For some reason, probably because I went to an American school, writing flows easier in English even though I can translate and write text in both languages quite easily, but when I end an English email to a friend or family member I usually write “un abrazo” or “con cariño” in Spanish.
According to Psychology Today’s article “Emotions in More than One Language” the belief that bilinguals express their emotions in their first language (when they haven’t acquired both languages simultaneously), usually the language of their parents, is just a myth. The article goes on to say that like all myths, there are instances when it is true. But that expressing emotions in more than one language follows no set rules; some bilinguals prefer to use one language, some the other, and some both. For me Spanish is certainly my language of love but I do admit that this does not hold true for all feelings: if I accidentally hit my pinkie on the leg of the table I might curse in English.
When it comes to Spanish my 5 year old, who has been in the USA since he was 3 months old, sometimes has a hard time speaking it and most of the time I have to remind him to use Spanish words as he tends to answer me in English. But he has no problem telling me te amo or te quiero (I love you, I care about you) . He has been hearing love words in Spanish since hi was born spoken by all of the people who care about him from his mom and dad to his abuelita and abuelito.
Now that Valentine’s is approaching and there is talk about love everywhere we have taken advantage of this opportunity to have conversations about amor y amistad with both of my children.
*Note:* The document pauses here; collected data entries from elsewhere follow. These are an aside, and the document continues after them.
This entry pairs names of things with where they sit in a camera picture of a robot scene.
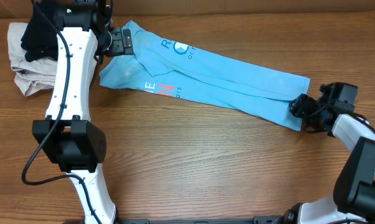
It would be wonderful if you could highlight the light blue printed t-shirt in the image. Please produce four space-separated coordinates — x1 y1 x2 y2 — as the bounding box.
100 21 310 131

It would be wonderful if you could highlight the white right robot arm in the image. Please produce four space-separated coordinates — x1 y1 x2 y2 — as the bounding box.
275 82 375 223

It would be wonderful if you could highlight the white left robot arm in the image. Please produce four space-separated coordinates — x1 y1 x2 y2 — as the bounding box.
21 0 133 223

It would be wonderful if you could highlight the black folded garment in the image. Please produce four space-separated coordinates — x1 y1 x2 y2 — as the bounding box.
21 9 58 62

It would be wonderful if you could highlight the beige folded garment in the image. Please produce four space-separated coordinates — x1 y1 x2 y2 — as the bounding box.
7 22 57 96

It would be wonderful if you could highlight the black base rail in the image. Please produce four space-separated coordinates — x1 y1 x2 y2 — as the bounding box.
114 213 298 224

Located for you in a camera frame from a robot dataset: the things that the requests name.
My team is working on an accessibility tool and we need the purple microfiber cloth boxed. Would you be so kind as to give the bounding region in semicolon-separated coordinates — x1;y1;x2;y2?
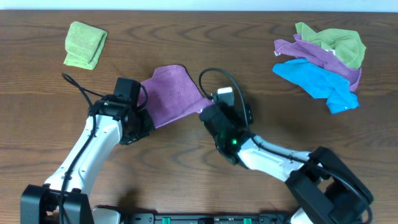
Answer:
139;65;213;128

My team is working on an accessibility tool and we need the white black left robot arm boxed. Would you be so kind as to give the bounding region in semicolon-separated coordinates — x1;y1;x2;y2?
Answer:
21;100;154;223

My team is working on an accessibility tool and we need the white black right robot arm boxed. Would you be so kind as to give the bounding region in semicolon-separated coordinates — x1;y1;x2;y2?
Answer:
200;103;374;223

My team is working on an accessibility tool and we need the folded light green cloth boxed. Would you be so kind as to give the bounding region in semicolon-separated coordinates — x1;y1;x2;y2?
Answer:
63;21;108;70

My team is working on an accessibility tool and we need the crumpled blue cloth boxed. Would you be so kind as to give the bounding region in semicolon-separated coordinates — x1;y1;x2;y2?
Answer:
272;58;359;114

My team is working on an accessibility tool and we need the crumpled purple cloth in pile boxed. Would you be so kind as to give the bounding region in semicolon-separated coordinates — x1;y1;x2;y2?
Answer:
274;34;362;91

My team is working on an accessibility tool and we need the crumpled green cloth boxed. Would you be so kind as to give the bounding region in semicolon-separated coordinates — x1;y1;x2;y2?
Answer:
295;22;366;69

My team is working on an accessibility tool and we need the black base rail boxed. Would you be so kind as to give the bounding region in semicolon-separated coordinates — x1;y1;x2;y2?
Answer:
93;205;299;224

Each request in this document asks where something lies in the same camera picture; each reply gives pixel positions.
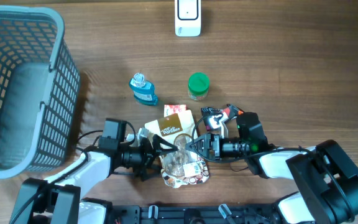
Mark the green lid jar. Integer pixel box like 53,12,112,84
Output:
188,72,210,101

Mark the grey plastic mesh basket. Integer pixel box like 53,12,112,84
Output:
0,6,81,179

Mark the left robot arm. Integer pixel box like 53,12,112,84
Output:
10,118,178,223

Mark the blue mouthwash bottle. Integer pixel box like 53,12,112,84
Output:
129,73,158,106

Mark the red snack packet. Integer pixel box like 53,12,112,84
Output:
163,105,187,117

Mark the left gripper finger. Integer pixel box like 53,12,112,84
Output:
135,166,162,182
152,134,178,156

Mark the white barcode scanner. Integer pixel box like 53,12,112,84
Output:
174,0,201,37

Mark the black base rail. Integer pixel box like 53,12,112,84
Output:
82,203,291,224

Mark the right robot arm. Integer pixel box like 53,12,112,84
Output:
186,112,358,223

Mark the white long pouch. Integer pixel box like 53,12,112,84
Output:
145,110,209,189

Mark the black red snack wrapper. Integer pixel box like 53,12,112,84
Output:
201,104,244,127

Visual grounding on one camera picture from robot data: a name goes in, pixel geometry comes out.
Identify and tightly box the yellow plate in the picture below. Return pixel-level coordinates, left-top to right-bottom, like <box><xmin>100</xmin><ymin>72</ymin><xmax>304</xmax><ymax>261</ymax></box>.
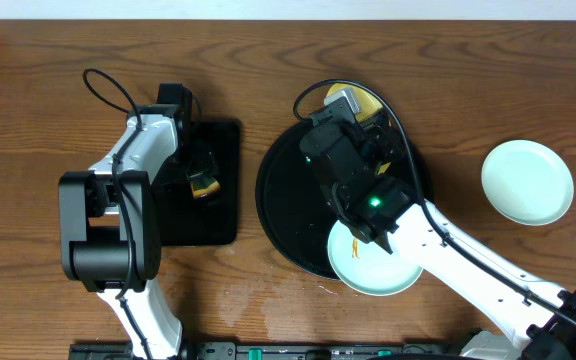
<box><xmin>324</xmin><ymin>83</ymin><xmax>383</xmax><ymax>122</ymax></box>

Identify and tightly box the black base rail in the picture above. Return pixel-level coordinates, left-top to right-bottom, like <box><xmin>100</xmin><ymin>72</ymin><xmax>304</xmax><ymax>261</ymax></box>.
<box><xmin>67</xmin><ymin>340</ymin><xmax>464</xmax><ymax>360</ymax></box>

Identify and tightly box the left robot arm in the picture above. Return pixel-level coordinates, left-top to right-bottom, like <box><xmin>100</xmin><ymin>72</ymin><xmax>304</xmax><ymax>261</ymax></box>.
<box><xmin>58</xmin><ymin>102</ymin><xmax>220</xmax><ymax>359</ymax></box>

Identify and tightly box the yellow green scrub sponge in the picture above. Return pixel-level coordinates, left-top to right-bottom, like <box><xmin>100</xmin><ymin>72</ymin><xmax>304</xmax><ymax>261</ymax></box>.
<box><xmin>189</xmin><ymin>174</ymin><xmax>221</xmax><ymax>199</ymax></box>

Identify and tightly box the black round tray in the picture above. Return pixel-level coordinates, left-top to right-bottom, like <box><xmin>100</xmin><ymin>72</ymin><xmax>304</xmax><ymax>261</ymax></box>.
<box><xmin>255</xmin><ymin>122</ymin><xmax>434</xmax><ymax>280</ymax></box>

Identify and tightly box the mint plate front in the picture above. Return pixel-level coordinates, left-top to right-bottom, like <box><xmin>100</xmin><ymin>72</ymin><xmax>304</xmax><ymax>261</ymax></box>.
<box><xmin>327</xmin><ymin>221</ymin><xmax>423</xmax><ymax>296</ymax></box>

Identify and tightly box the mint plate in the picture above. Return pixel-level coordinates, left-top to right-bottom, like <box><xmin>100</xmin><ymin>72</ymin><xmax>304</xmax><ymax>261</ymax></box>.
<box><xmin>327</xmin><ymin>221</ymin><xmax>423</xmax><ymax>296</ymax></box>
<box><xmin>481</xmin><ymin>140</ymin><xmax>574</xmax><ymax>226</ymax></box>

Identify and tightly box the black rectangular tray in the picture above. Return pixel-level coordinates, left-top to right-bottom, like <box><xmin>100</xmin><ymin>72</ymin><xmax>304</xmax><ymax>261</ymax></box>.
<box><xmin>153</xmin><ymin>120</ymin><xmax>241</xmax><ymax>246</ymax></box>

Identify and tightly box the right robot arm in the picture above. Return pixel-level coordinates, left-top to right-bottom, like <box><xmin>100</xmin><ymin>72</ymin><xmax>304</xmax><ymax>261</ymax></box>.
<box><xmin>299</xmin><ymin>105</ymin><xmax>576</xmax><ymax>359</ymax></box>

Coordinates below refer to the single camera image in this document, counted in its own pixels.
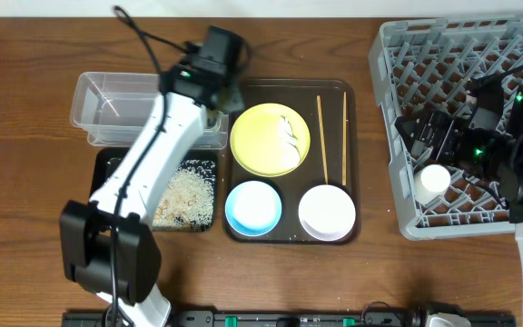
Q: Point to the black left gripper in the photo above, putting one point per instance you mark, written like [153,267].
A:
[223,103]

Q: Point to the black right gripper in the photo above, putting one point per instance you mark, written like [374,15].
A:
[428,137]

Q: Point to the white paper cup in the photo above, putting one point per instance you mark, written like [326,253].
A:
[430,182]

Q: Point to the white napkin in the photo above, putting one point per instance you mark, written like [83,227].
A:
[291,155]

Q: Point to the light blue bowl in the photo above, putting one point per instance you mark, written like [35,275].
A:
[253,208]

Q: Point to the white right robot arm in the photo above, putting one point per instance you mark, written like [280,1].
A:
[474,144]

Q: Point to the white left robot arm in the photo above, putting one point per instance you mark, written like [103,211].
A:
[107,243]

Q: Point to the grey dishwasher rack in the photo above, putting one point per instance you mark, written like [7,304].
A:
[424,64]

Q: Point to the rice food waste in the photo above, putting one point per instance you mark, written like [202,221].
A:
[187,205]

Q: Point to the yellow plate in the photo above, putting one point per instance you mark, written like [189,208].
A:
[255,142]

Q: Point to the dark brown serving tray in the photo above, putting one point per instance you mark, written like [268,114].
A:
[300,95]

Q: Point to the left wooden chopstick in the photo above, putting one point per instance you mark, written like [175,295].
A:
[322,139]

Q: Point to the clear plastic bin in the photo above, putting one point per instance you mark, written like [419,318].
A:
[113,107]

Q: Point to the white bowl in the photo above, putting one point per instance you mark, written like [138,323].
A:
[327,213]

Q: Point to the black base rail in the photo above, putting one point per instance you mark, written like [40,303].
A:
[211,319]

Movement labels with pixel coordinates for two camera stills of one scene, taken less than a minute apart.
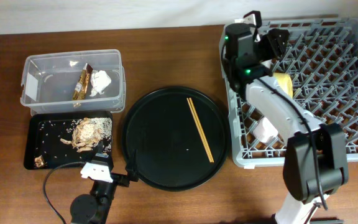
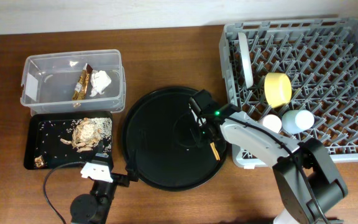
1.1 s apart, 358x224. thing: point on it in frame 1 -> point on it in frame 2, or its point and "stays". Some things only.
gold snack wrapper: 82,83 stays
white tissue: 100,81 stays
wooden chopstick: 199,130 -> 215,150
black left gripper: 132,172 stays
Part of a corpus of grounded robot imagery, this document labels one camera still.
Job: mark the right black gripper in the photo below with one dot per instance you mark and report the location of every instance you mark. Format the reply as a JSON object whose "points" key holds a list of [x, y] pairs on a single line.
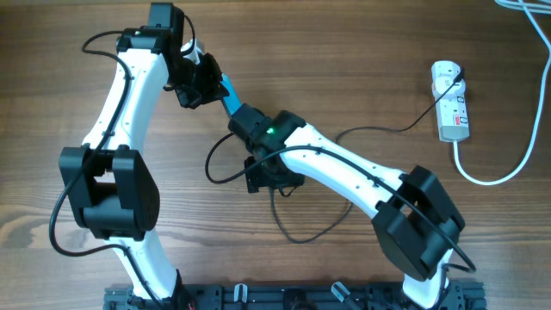
{"points": [[255, 179]]}

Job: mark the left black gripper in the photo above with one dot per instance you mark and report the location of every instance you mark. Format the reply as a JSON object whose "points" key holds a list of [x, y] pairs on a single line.
{"points": [[210, 90]]}

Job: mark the teal screen Galaxy smartphone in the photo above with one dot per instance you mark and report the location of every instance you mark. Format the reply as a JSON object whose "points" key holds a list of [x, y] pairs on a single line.
{"points": [[230, 102]]}

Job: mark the white power strip socket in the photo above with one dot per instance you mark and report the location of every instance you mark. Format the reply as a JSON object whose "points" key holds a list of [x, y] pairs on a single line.
{"points": [[451, 114]]}

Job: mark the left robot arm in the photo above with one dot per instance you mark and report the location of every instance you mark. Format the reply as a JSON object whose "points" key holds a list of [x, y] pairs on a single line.
{"points": [[107, 184]]}

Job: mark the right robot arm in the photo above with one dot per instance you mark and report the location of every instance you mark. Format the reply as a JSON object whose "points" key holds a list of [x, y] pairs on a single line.
{"points": [[415, 220]]}

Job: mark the white charger plug adapter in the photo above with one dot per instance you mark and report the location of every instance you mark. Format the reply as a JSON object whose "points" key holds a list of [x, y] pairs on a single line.
{"points": [[447, 87]]}

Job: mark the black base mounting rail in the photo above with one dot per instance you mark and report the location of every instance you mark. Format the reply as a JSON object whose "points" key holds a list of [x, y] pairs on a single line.
{"points": [[459, 295]]}

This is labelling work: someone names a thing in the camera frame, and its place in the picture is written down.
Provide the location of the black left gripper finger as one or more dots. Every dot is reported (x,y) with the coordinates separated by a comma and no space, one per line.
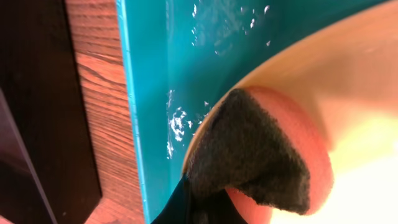
(183,208)

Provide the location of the yellow-green plate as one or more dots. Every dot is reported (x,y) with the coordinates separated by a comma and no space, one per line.
(344,78)

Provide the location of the black plastic tray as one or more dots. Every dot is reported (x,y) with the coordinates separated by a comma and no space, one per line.
(48,169)

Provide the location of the teal plastic tray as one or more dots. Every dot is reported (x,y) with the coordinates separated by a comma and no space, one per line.
(181,56)

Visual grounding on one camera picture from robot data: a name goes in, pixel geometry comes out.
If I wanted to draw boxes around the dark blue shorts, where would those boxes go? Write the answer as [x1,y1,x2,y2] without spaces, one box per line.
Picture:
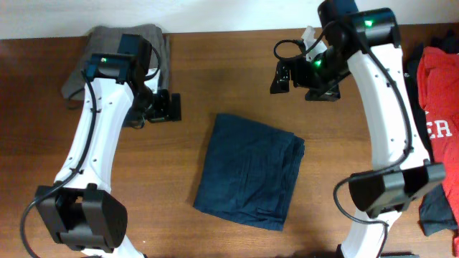
[193,113,306,231]

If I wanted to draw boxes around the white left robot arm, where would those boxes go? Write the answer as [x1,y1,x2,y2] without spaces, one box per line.
[23,34,181,257]

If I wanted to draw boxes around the folded grey shorts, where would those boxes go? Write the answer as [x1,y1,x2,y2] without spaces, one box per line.
[61,24,171,99]

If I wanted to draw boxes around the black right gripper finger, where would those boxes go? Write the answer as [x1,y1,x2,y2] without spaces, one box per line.
[270,61,290,95]
[305,85,341,102]

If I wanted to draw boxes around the black garment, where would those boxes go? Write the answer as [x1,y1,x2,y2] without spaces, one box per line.
[404,29,458,237]

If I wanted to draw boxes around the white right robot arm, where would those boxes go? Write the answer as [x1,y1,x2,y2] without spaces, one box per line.
[270,0,445,258]

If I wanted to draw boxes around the red t-shirt white letters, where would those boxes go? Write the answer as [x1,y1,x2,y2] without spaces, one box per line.
[417,47,458,237]

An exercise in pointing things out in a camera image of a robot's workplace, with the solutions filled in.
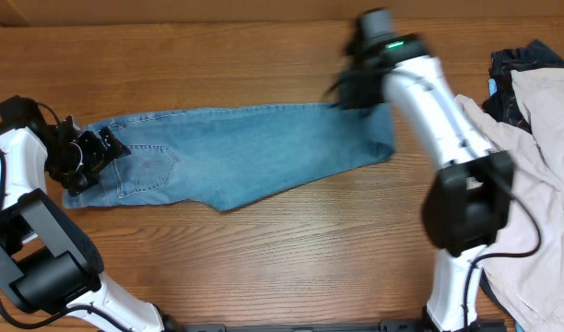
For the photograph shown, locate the light blue denim jeans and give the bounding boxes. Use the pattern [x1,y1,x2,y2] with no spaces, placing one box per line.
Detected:
[63,103,394,211]

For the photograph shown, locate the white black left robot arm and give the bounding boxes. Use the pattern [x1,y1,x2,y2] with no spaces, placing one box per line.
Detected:
[0,96,182,331]

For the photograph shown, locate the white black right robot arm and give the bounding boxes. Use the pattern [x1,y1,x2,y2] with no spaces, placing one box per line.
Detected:
[335,7,514,331]

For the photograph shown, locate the dark navy garment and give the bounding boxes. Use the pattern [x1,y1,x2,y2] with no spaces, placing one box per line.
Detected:
[482,39,564,135]

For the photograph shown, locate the brown cardboard backboard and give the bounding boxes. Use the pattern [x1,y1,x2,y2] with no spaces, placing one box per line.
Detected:
[0,0,564,27]

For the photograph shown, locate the beige cloth garment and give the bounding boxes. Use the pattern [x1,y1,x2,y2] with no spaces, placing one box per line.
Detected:
[456,68,564,331]

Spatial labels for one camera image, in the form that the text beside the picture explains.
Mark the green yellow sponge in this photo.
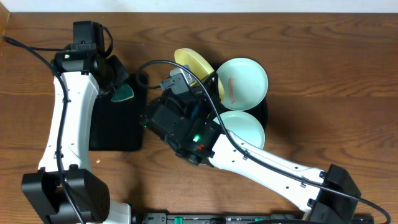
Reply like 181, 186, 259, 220
111, 83, 134, 102

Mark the light blue plate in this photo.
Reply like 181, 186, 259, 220
220, 111, 266, 149
216, 58, 269, 111

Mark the yellow plate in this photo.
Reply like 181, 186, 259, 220
174, 47, 226, 102

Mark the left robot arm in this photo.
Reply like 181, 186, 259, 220
22, 44, 133, 223

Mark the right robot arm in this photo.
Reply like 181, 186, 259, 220
141, 74, 361, 223

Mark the black rectangular tray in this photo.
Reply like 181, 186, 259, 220
89, 74, 147, 151

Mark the black round tray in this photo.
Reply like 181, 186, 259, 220
205, 62, 269, 131

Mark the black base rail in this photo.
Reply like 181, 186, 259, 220
136, 211, 376, 224

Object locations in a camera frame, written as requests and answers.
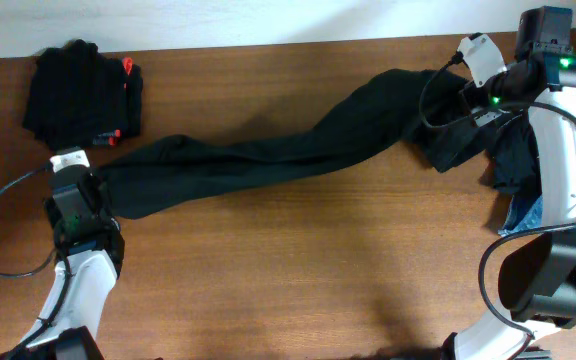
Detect black trousers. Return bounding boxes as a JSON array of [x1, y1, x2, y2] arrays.
[[96, 69, 496, 219]]

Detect blue denim jeans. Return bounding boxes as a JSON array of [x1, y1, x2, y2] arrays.
[[498, 195, 543, 236]]

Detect right black cable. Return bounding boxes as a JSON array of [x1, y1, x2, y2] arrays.
[[417, 52, 576, 360]]

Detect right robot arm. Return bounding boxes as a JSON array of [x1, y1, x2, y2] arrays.
[[441, 6, 576, 359]]

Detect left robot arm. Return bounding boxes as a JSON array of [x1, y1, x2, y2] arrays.
[[0, 165, 125, 359]]

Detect folded black clothes stack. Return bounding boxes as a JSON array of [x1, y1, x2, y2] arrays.
[[21, 39, 144, 151]]

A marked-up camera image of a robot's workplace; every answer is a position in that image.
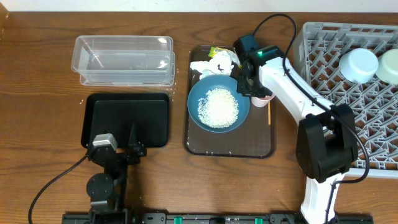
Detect pink plastic cup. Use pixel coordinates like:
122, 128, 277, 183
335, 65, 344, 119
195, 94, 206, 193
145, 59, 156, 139
251, 94, 275, 108

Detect light blue bowl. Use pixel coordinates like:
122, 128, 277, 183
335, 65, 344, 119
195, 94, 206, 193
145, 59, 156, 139
339, 48, 379, 83

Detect mint green bowl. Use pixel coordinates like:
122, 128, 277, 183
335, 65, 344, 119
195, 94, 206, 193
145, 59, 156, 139
376, 49, 398, 85

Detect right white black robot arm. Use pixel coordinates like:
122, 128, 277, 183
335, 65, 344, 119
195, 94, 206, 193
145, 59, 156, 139
233, 34, 358, 223

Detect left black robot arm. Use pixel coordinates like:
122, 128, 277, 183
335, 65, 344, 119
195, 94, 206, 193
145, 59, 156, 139
86, 126, 146, 223

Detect grey dishwasher rack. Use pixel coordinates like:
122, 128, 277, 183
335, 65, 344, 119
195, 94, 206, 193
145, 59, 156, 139
294, 22, 397, 179

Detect crumpled white paper napkin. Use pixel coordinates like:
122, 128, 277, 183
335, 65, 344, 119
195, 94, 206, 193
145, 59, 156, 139
190, 50, 234, 80

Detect black plastic tray bin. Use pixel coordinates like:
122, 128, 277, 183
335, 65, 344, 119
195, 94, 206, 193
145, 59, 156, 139
81, 93, 170, 148

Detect yellow green snack wrapper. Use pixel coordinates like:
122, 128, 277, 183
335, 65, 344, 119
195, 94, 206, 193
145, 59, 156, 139
208, 47, 240, 65

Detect wooden chopstick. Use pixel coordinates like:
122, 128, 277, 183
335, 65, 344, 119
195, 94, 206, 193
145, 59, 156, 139
267, 102, 271, 126

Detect dark blue plate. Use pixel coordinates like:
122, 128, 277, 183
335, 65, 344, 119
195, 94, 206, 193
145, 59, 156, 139
187, 75, 250, 133

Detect pile of white rice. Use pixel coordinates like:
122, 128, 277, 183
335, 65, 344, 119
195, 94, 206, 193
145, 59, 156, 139
197, 88, 239, 129

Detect dark brown serving tray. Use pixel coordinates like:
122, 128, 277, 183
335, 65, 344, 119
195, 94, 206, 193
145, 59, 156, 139
184, 45, 275, 159

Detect clear plastic container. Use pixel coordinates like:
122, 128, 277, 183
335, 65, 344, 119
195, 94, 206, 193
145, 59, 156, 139
71, 35, 175, 86

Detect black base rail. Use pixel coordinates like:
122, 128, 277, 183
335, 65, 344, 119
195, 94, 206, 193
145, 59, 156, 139
61, 212, 374, 224

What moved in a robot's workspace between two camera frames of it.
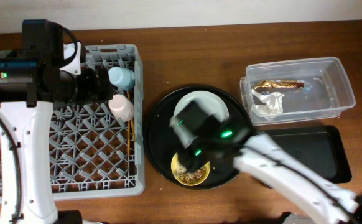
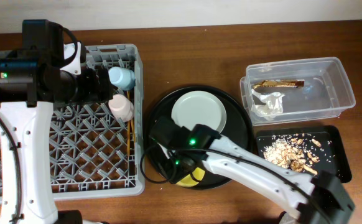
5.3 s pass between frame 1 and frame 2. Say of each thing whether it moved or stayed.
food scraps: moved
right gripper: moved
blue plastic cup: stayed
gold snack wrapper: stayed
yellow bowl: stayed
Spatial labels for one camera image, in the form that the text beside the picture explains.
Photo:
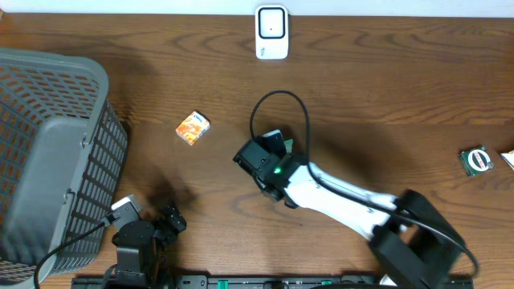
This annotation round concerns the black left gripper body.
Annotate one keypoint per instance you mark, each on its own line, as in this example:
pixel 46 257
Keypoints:
pixel 169 233

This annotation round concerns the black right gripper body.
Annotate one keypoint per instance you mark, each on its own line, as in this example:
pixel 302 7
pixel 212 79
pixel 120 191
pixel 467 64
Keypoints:
pixel 263 185

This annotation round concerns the small orange snack packet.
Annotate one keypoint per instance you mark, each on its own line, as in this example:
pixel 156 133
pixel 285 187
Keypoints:
pixel 193 127

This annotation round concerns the green square box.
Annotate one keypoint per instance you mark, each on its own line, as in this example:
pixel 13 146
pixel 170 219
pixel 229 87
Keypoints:
pixel 476 161

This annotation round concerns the yellow snack bag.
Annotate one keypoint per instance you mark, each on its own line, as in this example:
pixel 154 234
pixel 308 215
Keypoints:
pixel 508 158

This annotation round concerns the teal wet wipes pack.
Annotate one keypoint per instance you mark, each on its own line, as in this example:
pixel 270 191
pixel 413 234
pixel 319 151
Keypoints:
pixel 288 145

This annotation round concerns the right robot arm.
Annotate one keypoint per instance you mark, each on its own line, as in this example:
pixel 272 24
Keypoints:
pixel 415 245

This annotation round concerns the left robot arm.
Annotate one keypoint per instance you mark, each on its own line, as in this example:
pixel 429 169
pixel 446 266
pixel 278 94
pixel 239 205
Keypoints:
pixel 139 244

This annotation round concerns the white barcode scanner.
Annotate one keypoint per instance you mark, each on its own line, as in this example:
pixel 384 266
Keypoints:
pixel 271 32

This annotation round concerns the grey plastic shopping basket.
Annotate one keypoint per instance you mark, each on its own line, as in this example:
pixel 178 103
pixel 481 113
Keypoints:
pixel 62 152

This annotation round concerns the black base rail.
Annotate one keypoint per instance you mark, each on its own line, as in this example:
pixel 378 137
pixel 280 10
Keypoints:
pixel 205 282

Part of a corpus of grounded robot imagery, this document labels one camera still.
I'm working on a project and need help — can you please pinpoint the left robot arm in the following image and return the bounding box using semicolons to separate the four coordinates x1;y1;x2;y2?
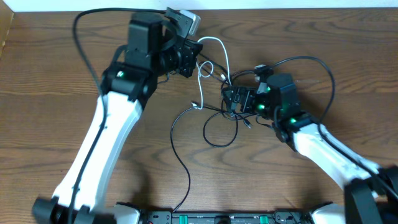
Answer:
32;8;203;223

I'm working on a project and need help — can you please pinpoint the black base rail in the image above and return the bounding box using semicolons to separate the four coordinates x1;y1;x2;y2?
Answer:
114;202;346;224

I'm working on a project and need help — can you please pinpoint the white usb cable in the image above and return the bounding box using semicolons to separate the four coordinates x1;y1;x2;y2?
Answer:
190;36;233;110

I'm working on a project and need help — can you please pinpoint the right camera cable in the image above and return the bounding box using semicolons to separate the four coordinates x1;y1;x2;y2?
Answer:
267;55;398;200

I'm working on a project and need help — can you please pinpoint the camera cable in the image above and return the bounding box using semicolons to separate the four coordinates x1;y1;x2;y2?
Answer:
67;7;169;224
267;55;398;200

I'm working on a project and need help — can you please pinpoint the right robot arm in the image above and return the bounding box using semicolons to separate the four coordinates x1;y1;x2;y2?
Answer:
221;66;397;223

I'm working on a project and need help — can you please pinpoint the left camera cable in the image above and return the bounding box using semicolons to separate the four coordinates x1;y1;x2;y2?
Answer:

We are making tarjetas del Día del Cariño (Valentine’s cards) in Spanish for all of our family members and we are reading Spanish books about love and friendship, you can see our favorites HERE. I am also sharing some of my favorite love poems with my children.
Using the minority language to teach your children about emotions is a great tool and motivator to reinforce that language, so take advantage of it.
What Valentine’s activities are you doing at home in your child’s minority language?